Ma non è questo il luogo per parlare della miope visione di genitorialità che implicano certe campagne e quindi non mi dilungo. In Italia una campagna del genere, assolutamente non supportata da un piano di riforma strutturale del sostegno alla genitorialità, è un atto offensivo e irresponsabile. Fate figli da giovani. Va bene, poi ci troviamo per tre mesi l’anno disoccupati: con che soldi pensiamo di vestirli, dargli da mangiare, garantirgli un futuro dignitoso? Ma soprattutto – visto che nessuno ambisce a tornare a vivere la straordinaria condizione del proletariato di primi Novecento – che presente ci vogliamo dare?
La precarietà è già difficile da sopportare senza la responsabilità di qualcuno che inconsapevolmente si ritrova a viverci dentro. Allo stato attuale quello che – eventualmente – potrei garantire a un figlio è il minimo sindacale per 10 mesi l’anno e una “trasferta” sul conto spesa dei nonni nei mesi di disoccupazione. E’ questa l’Italia che abbiamo in mente per il futuro? Qualcuno ha parlato di una necessità di “ripopolamento” (nemmeno fossimo nel far west) per sostenere le pensioni di domani. Le pensioni di oggi sono già – in parte – garantite dal lavoro di quegli stranieri che, un giorno sì e uno no, vorremmo rimandare a casa. Stranieri che a volte diventano cittadini italiani, che fanno figli cittadini italiani tanto quanto i nostri. La domanda sorge spontanea: abbiamo bisogno di una popolazione giovane (per tutta una serie di ragioni anche “sane”) o di una popolazione giovane, bianca, di sangue italico? Perché chiunque abbia a che fare col mondo della scuola sa che le classi non si stanno spopolando, che c’è sempre richiesta di posti all’asilo, che i centri estivi (vogliamo parlare delle difficoltà dei genitori in estate fra lavoro e cura?) hanno la lista d’attesa.
Ho iniziato con il racconto di un pezzo di vita e chiudo con una provocazione.

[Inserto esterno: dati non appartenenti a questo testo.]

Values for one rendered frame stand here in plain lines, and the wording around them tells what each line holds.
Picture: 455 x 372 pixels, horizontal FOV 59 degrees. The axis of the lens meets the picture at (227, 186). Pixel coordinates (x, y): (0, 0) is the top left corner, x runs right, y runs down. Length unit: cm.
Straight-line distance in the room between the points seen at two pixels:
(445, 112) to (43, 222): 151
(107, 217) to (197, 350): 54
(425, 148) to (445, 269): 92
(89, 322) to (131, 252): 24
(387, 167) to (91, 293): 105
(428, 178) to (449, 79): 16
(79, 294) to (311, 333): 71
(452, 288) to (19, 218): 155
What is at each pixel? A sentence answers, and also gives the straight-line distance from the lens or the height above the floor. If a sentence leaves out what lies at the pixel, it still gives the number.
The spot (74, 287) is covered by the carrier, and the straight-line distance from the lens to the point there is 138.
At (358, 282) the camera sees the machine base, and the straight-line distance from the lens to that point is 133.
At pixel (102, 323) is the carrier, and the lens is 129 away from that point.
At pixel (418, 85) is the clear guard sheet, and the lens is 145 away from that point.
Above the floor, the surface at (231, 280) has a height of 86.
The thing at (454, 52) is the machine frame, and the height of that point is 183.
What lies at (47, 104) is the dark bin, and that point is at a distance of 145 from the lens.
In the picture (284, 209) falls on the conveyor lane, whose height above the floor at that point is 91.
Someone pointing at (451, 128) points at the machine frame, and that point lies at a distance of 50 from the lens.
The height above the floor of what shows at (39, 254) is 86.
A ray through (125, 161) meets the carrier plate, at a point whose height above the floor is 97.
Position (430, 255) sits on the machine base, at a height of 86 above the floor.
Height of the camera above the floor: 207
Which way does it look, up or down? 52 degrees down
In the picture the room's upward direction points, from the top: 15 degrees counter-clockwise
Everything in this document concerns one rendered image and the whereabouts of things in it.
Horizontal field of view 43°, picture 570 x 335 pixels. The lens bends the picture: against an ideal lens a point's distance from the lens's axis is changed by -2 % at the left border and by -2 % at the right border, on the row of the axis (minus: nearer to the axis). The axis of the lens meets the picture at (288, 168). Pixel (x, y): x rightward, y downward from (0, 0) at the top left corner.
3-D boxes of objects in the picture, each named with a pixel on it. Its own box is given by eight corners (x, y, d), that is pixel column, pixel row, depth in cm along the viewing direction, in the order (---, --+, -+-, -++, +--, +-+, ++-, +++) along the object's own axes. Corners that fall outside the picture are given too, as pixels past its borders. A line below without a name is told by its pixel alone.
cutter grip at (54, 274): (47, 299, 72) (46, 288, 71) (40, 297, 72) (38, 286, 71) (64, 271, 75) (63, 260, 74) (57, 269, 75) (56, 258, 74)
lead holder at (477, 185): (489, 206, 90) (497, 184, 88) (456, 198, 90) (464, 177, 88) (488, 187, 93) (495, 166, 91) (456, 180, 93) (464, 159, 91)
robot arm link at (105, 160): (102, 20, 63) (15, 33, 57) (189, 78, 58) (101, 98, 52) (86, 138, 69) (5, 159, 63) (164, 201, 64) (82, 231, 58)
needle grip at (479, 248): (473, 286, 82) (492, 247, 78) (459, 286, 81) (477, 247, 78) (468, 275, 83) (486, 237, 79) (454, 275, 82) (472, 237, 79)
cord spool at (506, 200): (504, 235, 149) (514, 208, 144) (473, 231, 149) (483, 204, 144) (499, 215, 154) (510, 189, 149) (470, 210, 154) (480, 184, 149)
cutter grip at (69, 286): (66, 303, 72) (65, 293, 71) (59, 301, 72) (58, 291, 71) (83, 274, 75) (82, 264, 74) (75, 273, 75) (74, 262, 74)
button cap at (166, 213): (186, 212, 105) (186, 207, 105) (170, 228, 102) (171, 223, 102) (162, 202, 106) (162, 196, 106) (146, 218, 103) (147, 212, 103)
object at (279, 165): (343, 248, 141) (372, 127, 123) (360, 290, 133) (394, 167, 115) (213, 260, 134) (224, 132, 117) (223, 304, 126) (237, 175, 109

Una settimana ero in coda all’INPS. Da sola. E vedendo le madri sedute di fianco a me con l’angoscia addosso per una pratica a sostegno del reddito che non si attiva (non per colpa di un impiegato fannullone, sia chiaro) ho tirato un sospiro di sollievo. Perché ero da sola. A prescindere dai miei desideri sulla genitorialità e dalle mie prospettive questo paese, al momento, esprime questo: 32 anni e la “tranquillità” di essere almeno da sola a vivere quest’epoca.